Fewer than two nodes reporting wsrep_ready=ON
wsrep_flow_control_paused exceeding 0.5 for more than 30 seconds
Replication backlog (wsrep_local_recv_queue_avg) crossing a defined limit, or rising certification failures (wsrep_local_cert_failures, a cumulative counter)

ProxySQL fans one application connection into tiered hostgroups: writes and synchronous reads stay on Synced Galera members, reads spill to the async fallback tier only when hostgroup 20 drains, and any desynced or non-Primary member is evicted to the offline hostgroup.

Prerequisites & Environment Requirements

Before configuring fallback routing, confirm the following are in place across every node and the proxy tier:

MariaDB 10.6+ with Galera 4 (wsrep_provider = /usr/lib/galera/libgalera_smm.so) on all cluster members. Mixed minor versions are tolerated for rolling upgrades but not for steady-state operation.
ProxySQL 2.4+ for native mysql_galera_hostgroups support. Earlier releases require an external scheduler script to move nodes between hostgroups.
A monitor MySQL account on every backend with USAGE, REPLICATION CLIENT, and SELECT on information_schema — ProxySQL and the Python probe both authenticate with it.
Network reachability on 3306 (SQL), 4567/tcp+udp (group communication), 4568/tcp (IST), and 4444/tcp (SST) between Galera members, plus 6032 (ProxySQL admin, MySQL protocol) reachable from your automation host. Validate these against your Network Security & Firewall Rules for Galera baseline before proceeding.
Asynchronous replicas primed from a donor using GTID-based replication if you intend to serve fallback reads from outside the certification path.

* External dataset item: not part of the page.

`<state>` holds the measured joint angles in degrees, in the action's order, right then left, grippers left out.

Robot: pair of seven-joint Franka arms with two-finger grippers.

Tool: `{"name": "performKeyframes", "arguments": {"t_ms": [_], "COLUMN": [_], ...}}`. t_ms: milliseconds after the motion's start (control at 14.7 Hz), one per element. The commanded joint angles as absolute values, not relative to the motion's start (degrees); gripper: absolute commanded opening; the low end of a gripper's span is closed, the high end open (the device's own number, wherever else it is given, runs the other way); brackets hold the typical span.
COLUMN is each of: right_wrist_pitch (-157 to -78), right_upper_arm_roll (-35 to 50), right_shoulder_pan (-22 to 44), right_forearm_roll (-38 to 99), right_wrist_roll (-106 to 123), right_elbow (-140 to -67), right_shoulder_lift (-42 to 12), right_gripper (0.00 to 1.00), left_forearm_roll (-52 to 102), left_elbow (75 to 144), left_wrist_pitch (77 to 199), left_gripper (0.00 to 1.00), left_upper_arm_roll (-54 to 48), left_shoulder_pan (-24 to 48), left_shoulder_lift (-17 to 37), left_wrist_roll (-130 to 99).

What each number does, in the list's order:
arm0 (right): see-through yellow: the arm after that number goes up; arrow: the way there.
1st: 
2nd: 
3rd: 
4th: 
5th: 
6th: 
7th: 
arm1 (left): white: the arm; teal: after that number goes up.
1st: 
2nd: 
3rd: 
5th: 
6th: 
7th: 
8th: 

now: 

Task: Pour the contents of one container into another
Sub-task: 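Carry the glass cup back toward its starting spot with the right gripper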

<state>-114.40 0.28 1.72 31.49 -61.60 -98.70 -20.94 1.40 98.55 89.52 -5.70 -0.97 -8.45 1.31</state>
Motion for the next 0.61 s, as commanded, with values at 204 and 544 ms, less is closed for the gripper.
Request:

Choosing a fallback endpoint is a trade of certification cost against consistency: a synchronous read-only member gives zero lag but taxes every node's certification path, while an async replica offloads that work entirely at the price of bounded staleness.

Step-by-Step Procedure

1. Provision the read-only endpoints

Decide whether each fallback endpoint is a synchronous Galera member or an asynchronous replica, then apply the matching configuration. A Galera member with read_only=1 stays in the group, applies write-sets through its applier threads, and guarantees zero lag at the cost of continuous certification CPU. An async replica consumes binlogs via CHANGE REPLICATION SOURCE TO, bypassing certification entirely but introducing measurable lag. The operational decision matrix is covered in depth in When to Use Async Replicas with Galera.

# Synchronous read-only node (Galera member)
[mysqld]
wsrep_on=1
read_only=1
super_read_only=1
wsrep_slave_threads=8
wsrep_provider_options="gcache.size=4G;gcs.fc_limit=128"

# Asynchronous replica (binlog consumer, outside the write-set path)
[mysqld]
read_only=1
super_read_only=1
relay_log_recovery=1
slave_parallel_threads=4
slave_parallel_mode=optimistic

super_read_only=1 is set alongside read_only=1 because plain read_only still allows users with the SUPER privilege to write — a real risk when automation or migration tooling connects as an admin. super_read_only closes that bypass so a fallback endpoint can never silently diverge.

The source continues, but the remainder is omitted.